Fun with a sphere

  1. Show that the stereographic projections of the points z and [itex] 1/\overline{z} [/itex] are reflections of each other in teh equatorial plane of the Reimann sphere

    ok so let z = x + iy
    then [tex] \frac{1}{\overline{z}} = \frac{x - iy}{x^2 + y^2} [/tex]
    so the magnitude of [tex] \frac{1}{\overline{z}} [/tex] is [tex] \frac{1}{x^2 + y^2} [/tex]

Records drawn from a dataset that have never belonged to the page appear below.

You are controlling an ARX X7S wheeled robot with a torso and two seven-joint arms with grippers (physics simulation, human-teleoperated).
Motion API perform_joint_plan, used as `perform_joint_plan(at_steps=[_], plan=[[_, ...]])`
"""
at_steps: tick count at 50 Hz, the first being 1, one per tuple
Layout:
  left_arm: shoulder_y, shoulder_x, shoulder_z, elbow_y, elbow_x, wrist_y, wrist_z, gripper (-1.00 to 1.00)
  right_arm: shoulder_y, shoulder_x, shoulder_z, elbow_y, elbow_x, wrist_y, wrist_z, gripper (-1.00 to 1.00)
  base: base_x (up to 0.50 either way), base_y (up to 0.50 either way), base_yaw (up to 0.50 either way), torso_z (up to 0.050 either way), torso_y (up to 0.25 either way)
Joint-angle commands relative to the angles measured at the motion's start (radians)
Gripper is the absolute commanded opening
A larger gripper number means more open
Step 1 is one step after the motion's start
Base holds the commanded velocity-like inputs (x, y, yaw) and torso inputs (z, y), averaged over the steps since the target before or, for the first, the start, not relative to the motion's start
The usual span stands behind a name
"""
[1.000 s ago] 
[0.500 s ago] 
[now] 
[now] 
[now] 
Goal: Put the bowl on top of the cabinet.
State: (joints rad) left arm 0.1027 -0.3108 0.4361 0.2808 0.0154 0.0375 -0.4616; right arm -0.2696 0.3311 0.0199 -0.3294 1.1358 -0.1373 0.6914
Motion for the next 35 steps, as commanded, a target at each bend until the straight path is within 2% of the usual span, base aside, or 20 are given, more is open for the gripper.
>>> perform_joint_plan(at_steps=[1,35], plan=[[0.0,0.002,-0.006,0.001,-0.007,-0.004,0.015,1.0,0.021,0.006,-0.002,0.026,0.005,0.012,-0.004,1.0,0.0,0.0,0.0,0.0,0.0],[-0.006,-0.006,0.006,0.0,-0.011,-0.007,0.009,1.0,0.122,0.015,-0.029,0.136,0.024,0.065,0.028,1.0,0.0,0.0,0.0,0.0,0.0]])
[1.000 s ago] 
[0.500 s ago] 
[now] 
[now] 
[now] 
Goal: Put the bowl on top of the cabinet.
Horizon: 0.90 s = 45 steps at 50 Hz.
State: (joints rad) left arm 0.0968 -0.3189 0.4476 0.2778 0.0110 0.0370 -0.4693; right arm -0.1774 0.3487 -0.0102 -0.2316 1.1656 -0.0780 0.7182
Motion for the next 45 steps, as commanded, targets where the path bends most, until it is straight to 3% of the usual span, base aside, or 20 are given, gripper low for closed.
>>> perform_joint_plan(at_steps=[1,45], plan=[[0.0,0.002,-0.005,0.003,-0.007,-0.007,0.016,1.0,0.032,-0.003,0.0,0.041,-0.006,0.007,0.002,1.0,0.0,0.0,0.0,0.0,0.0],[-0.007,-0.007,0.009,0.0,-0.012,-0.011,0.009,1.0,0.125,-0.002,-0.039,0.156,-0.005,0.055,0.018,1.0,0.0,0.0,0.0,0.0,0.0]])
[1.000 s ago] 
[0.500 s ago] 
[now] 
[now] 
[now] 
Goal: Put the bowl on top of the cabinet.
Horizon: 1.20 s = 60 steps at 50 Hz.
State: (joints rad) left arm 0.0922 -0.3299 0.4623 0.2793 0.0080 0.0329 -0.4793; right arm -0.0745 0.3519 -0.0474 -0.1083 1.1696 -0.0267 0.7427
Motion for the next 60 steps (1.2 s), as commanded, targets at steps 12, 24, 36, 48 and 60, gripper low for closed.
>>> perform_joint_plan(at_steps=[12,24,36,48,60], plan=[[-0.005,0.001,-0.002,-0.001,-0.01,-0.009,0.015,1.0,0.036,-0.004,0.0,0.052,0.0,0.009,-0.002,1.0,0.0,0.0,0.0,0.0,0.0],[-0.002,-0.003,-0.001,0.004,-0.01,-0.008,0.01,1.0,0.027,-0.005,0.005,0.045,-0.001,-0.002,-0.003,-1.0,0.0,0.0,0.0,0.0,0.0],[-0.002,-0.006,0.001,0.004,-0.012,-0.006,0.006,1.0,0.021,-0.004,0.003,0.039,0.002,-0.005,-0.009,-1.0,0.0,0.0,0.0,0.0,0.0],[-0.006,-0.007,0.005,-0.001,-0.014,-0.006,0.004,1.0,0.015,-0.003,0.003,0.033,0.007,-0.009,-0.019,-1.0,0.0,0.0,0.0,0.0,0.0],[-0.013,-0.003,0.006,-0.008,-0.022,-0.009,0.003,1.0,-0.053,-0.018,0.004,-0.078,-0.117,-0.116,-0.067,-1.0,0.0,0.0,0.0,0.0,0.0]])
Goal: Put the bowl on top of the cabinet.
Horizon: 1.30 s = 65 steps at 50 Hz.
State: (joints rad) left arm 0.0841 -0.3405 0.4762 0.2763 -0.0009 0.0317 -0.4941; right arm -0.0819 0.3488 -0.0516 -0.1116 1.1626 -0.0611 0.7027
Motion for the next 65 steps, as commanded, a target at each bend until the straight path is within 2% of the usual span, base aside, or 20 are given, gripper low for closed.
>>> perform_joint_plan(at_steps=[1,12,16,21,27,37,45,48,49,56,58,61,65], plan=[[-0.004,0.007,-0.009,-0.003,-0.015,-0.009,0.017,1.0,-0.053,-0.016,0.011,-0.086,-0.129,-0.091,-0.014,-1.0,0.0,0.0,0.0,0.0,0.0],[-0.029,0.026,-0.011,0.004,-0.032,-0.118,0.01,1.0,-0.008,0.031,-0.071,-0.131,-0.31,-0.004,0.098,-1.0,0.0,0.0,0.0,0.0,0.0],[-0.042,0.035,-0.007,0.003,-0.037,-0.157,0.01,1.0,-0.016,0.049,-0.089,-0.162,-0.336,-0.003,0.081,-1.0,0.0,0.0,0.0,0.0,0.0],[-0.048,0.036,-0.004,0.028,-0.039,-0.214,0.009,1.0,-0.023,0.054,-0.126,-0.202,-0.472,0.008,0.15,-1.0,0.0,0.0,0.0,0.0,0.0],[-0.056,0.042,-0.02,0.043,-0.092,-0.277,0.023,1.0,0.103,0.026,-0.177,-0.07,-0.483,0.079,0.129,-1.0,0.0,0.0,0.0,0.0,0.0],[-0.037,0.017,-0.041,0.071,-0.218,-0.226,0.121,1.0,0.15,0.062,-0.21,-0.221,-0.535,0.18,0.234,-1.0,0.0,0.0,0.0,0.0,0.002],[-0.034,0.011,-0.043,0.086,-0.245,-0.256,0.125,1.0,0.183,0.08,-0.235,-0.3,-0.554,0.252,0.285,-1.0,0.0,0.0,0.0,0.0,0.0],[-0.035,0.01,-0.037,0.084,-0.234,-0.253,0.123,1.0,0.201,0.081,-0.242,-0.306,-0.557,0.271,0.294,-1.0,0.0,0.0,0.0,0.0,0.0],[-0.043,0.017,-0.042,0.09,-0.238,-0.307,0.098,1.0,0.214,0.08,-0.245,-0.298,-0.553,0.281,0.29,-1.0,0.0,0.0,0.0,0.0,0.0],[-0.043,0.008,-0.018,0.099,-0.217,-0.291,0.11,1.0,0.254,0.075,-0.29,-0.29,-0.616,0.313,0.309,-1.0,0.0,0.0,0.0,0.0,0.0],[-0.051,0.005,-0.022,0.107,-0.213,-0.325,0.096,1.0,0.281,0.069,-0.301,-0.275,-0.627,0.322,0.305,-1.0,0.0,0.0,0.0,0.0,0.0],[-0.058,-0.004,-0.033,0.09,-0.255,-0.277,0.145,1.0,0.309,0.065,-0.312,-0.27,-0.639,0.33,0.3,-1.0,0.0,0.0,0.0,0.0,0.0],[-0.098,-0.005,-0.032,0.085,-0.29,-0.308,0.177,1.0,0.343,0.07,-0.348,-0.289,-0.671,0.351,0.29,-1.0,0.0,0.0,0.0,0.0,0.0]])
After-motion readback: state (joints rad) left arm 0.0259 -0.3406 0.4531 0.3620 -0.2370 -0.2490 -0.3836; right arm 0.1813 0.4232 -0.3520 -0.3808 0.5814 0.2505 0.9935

    the stereogrpahic projection of z is
    [tex] x_{1} = \frac{2x}{x^2 + y^2 +1} [/tex]
    [tex] y_{1} = \frac{2y}{x^2 + y^2 +1} [/tex]
    [tex] z_{1} = \frac{x^2 + y^2 -1}{x^2 + y^2 +1} [/tex]

    for 1/ z bar is
    [tex] x_{2} = \frac{2x(x^2 + y^2)^2}{1 + (x^2 + y^2)^2} [/tex]
    [tex] y_{2} = \frac{2y(x^2 + y^2)^2}{1 + (x^2 + y^2)^2} [/tex]
    [tex] z_{2} = \frac{1-(x^2 + y^2)^2}{1 + (x^2 + y^2)^2} [/tex]
    i fail to see how these are reflections of each other, then shouldnt the x1 = - x2?? and so on??

    please help!
     
    Last edited: Mar 13, 2006
  2. jcsd
  3. You sure about that?
     
  4. perhaps im missing something here??
     
  5. Well, the magnitude of a complex number [itex]z=x\pm iy[/itex] is [itex]|z|=\sqrt{x^2+y^2}[/itex], but you probably know this already. You have the complex number

    [tex]\frac{1}{\overline{z}}=\frac{x-iy}{x^2+y^2}=\frac{x}{x^2+y^2}-i\frac{y}{x^2+y^2}[/tex]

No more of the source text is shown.